## Task to carry out
The lines to reproduce from the material below are those from the one containing "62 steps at" through the one containing "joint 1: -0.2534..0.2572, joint", both included; write them out exactly and add nothing.

## Raw data
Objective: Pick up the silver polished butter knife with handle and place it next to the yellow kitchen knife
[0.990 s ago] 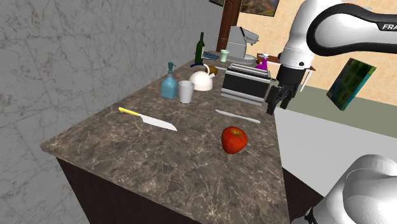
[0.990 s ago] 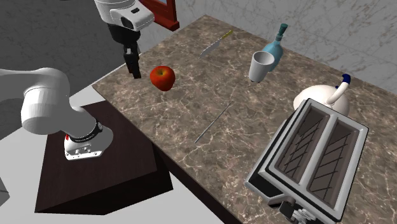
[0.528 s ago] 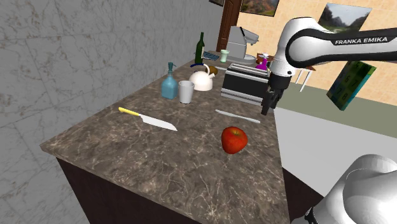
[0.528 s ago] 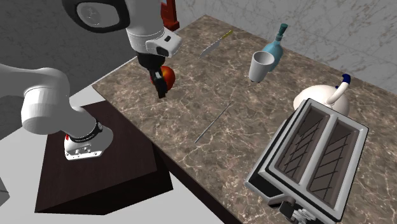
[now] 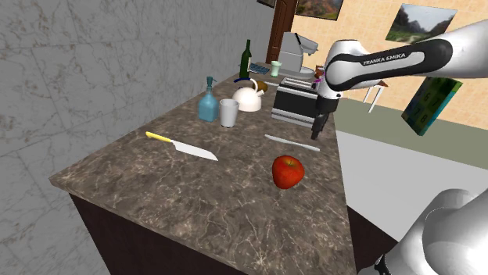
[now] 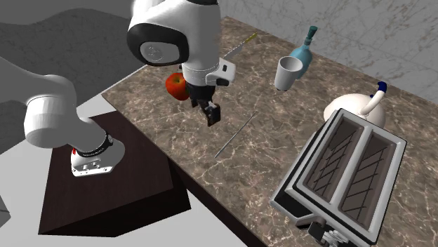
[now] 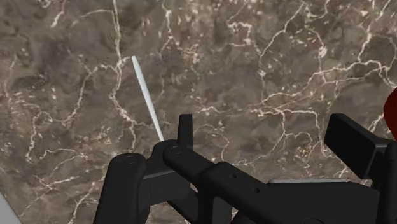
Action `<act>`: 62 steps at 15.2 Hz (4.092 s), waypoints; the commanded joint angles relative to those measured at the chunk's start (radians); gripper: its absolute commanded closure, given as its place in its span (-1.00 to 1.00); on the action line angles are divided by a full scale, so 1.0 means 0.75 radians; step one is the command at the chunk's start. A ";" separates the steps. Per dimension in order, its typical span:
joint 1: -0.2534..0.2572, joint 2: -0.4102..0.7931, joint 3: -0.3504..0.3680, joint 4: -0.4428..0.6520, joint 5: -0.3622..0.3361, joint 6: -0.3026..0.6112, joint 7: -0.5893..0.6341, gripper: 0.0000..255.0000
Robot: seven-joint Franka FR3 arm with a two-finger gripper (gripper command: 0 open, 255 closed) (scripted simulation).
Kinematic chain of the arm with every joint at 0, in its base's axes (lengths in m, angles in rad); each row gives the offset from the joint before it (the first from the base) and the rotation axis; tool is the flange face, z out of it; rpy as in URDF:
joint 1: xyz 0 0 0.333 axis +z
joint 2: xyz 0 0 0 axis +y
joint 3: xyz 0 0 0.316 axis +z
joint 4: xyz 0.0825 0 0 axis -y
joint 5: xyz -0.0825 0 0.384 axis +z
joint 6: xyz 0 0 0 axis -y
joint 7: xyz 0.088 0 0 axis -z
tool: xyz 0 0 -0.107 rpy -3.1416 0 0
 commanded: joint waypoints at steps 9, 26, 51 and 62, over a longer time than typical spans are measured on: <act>-0.001 0.524 -0.087 0.330 0.176 0.187 -0.506 -1.00; -0.011 0.588 -0.082 0.263 0.206 0.313 -0.527 1.00; 0.002 0.452 -0.089 0.421 0.146 0.029 -0.492 1.00; 0.062 0.477 -0.034 0.580 0.157 -0.109 -0.383 1.00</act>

## Expected output
Action `<act>`: 62 steps at 15.2 Hz (4.092 s), waypoints; the commanded joint angles relative to those measured at the chunk's start (radians); gripper: its absolute commanded closure, given as its place in its span (-1.00 to 1.00); on the action line angles are divided by a full scale, so 1.0 means 0.75 radians; step one is the command at the chunk's start. A ";" separates the steps. Per dimension in order, its typical span:
joint 1: -0.2534..0.2572, joint 2: -0.4102..0.7931, joint 3: -0.3504..0.3680, joint 4: -0.4428..0.6520, joint 5: -0.3622..0.3361, joint 6: -0.3026..0.6112, joint 7: -0.5893..0.6341, gripper: 0.0000..255.0000

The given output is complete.